Persistent data structures in functional programming
One of the key aspects of the functional programming paradigm is transforming immutable values through pure functions. Whenever a pure function computes a new altered version of the data structure (for example by appending a new node to a list), the original one should remain unmodified and be available via the previous reference.
Embracing immutable structures has a number of advantages, such as facilitated multi-threading operations. Since transformations don’t modify the previous version of the structures, other threads can use them without the risk that they will be inadvertently updated. Hence there is no need for using concurrency synchronization mechanisms like locks or semaphores.
On the other hand, if modifications don’t destroy the prior versions of the data structure, doesn’t it mean that computations will be quite memory-hungry and inefficient? In fact, it’s often possible to create new coexisting versions without copying the whole structure. We’ll explore that concept further later in the article. We will take a brief look at persistent implementations of two well-known data structures: a linked list and a binary search tree.
The persistent singly-linked list is widely used in many functional languages and frameworks. For instance, it backs list type in Haskell, Clojure or Elixir and is available in Scala or Java’s Vavr.
So how does it work? Let’s start by introducing the concept of the Cons pair. It’s an immutable structure that represents a single node of the list. It contains two fields: a stored value and a pointer to the previous node.
Every time a new value is prepended to the list, a fresh Cons is created. Its pointer is set to reference the previous node. The first node of the list is called the head, and the pointer to the previous node is the tail. The tail list contains all the nodes except the head. The pointer of the last value node references the Nil node, which is a representation of the empty list.
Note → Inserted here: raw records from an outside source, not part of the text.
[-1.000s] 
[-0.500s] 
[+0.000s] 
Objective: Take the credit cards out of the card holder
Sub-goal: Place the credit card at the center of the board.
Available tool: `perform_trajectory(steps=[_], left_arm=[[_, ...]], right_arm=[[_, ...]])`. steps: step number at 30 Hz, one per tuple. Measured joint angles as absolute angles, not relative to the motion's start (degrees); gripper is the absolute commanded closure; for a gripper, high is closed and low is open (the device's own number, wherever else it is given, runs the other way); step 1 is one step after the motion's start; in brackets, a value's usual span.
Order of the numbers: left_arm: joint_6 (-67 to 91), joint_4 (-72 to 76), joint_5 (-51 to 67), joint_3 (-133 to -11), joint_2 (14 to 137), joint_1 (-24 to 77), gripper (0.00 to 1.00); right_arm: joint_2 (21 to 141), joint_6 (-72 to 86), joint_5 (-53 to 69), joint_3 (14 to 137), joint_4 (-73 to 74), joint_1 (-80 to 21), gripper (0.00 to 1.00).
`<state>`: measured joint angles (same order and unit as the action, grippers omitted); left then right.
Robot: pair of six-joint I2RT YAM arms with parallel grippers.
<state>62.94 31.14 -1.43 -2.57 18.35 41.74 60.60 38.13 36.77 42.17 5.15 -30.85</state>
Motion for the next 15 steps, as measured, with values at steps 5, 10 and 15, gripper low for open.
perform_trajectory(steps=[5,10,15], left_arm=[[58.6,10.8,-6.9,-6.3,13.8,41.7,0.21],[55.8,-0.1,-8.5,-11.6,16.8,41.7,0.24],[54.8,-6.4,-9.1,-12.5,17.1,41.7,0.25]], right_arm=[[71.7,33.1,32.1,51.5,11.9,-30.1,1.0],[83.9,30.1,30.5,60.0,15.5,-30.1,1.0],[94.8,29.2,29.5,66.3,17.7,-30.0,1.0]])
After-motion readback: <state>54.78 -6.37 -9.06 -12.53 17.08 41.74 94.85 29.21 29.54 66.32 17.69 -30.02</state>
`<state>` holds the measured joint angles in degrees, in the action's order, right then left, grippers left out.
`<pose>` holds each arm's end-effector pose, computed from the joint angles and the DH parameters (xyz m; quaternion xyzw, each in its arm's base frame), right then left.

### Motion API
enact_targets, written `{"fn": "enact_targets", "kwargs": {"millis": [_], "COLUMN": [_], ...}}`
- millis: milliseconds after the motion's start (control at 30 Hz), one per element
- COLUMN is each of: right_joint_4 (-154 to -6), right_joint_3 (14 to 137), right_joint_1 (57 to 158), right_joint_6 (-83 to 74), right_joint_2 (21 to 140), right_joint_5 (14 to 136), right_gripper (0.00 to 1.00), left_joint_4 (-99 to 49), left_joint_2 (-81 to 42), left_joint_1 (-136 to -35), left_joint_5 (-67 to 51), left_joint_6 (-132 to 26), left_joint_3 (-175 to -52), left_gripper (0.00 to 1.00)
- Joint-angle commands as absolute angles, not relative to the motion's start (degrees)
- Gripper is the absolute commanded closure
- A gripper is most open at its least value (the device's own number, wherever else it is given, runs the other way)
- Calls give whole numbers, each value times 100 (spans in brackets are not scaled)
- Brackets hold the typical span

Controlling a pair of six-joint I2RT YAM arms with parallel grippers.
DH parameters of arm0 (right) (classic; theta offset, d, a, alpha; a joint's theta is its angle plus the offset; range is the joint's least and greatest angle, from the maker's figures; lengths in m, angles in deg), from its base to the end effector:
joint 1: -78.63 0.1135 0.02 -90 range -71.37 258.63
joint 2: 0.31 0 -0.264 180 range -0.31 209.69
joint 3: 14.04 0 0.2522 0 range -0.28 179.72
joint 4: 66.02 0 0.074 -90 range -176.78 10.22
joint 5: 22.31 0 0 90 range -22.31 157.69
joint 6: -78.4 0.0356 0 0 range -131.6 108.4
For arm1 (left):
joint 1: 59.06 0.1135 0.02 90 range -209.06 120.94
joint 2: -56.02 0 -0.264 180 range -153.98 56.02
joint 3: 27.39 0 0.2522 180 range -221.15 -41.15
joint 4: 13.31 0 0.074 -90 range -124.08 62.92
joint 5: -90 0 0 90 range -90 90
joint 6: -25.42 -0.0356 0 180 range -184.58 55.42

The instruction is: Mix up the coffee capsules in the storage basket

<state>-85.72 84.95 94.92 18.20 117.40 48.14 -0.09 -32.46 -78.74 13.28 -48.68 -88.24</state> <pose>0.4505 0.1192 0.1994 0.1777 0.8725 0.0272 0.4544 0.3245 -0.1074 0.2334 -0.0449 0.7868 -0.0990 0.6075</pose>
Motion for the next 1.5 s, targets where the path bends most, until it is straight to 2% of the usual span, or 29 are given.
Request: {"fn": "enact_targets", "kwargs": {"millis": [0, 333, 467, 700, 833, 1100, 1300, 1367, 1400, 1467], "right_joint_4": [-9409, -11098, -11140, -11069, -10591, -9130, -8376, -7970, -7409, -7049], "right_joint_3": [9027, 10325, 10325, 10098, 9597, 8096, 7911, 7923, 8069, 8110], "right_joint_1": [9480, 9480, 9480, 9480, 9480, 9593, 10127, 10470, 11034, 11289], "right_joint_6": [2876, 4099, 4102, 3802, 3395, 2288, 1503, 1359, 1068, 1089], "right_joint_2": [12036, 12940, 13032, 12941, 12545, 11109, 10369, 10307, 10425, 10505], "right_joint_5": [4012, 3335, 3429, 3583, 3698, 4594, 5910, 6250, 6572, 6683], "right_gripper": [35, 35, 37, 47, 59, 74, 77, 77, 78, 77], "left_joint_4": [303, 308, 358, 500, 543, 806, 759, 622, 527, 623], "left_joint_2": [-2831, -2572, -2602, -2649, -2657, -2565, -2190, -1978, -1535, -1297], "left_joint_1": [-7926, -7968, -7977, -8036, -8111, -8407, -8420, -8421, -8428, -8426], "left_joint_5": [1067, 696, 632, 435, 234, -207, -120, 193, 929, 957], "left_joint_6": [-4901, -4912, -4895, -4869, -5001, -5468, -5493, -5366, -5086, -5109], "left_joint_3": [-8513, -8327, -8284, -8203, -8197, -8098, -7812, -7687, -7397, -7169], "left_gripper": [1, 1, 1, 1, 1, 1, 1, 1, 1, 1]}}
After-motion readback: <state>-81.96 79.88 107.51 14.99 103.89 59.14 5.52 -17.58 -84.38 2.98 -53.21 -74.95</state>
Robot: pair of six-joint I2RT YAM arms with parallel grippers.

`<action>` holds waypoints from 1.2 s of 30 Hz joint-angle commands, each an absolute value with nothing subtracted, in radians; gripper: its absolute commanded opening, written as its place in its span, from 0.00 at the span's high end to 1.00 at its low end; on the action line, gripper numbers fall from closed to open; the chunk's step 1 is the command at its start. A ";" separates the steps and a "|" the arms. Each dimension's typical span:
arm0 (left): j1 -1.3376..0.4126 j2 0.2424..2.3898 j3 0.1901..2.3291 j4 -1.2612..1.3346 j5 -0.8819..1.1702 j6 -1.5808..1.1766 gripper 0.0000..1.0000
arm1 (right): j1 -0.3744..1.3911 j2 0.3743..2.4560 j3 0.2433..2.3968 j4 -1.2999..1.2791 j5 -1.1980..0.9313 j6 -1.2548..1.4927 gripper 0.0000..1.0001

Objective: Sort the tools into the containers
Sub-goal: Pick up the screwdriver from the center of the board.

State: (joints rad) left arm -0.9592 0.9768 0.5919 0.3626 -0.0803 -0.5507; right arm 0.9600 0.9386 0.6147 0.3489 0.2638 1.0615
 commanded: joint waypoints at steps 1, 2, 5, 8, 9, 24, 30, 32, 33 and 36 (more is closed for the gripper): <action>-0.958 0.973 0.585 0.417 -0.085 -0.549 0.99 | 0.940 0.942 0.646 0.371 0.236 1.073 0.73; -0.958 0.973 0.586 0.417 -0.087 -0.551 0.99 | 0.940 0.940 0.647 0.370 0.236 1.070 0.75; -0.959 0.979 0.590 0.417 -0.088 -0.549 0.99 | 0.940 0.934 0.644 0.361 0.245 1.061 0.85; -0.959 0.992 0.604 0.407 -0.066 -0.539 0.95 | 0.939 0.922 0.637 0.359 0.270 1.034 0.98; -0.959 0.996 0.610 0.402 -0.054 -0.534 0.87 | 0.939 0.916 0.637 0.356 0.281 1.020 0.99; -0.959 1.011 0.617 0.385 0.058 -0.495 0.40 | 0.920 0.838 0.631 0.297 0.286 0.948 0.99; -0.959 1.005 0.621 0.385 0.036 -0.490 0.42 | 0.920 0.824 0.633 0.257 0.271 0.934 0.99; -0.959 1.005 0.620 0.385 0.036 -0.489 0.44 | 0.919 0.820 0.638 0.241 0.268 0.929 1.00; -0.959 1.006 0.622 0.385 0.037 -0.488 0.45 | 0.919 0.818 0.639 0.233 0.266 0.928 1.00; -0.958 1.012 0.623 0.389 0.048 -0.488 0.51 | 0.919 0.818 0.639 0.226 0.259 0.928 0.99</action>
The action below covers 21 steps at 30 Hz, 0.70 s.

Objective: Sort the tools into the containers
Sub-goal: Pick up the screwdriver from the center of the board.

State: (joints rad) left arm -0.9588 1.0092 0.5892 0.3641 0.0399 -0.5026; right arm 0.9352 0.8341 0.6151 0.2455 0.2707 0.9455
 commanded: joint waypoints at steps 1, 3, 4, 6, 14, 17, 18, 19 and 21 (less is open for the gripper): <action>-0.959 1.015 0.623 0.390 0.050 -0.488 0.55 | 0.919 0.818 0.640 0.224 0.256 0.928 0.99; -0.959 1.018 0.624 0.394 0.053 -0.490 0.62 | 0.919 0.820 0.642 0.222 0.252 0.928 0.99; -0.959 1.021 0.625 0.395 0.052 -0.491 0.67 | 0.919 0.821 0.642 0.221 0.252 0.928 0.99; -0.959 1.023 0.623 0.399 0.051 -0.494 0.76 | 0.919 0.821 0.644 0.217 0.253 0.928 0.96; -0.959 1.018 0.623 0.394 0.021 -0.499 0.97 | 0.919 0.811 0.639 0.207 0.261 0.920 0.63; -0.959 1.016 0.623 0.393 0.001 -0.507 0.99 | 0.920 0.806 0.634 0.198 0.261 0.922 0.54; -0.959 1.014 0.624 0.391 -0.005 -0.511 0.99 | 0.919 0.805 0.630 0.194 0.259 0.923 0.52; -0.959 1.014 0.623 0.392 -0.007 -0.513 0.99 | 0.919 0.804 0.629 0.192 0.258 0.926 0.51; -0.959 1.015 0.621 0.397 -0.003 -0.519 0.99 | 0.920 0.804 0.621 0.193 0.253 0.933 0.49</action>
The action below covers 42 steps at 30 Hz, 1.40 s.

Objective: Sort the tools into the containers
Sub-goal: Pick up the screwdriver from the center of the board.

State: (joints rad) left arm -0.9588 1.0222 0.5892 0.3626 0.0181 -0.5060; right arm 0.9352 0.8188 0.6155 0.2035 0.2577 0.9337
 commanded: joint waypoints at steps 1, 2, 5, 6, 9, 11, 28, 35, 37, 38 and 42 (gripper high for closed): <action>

Each of the nodes is immutable. That gives an ability to reference a single node by multiple lists. We can create two completely separate lists by appending new heads to the original list and they still will share the tail. This way of reusing nodes between lists is called structural sharing. A single node has only information about its previous node, it doesn’t know or care if any other node points to it. It can be simultaneously the first element of the list for some references used in the application or in the middle of the list for another.
The operation to prepend the value requires only the creation of a new node. It’s pretty efficient: it is constant on memory and time. Similarly, if we want to remove the head value, we just need to return the reference of the previous node.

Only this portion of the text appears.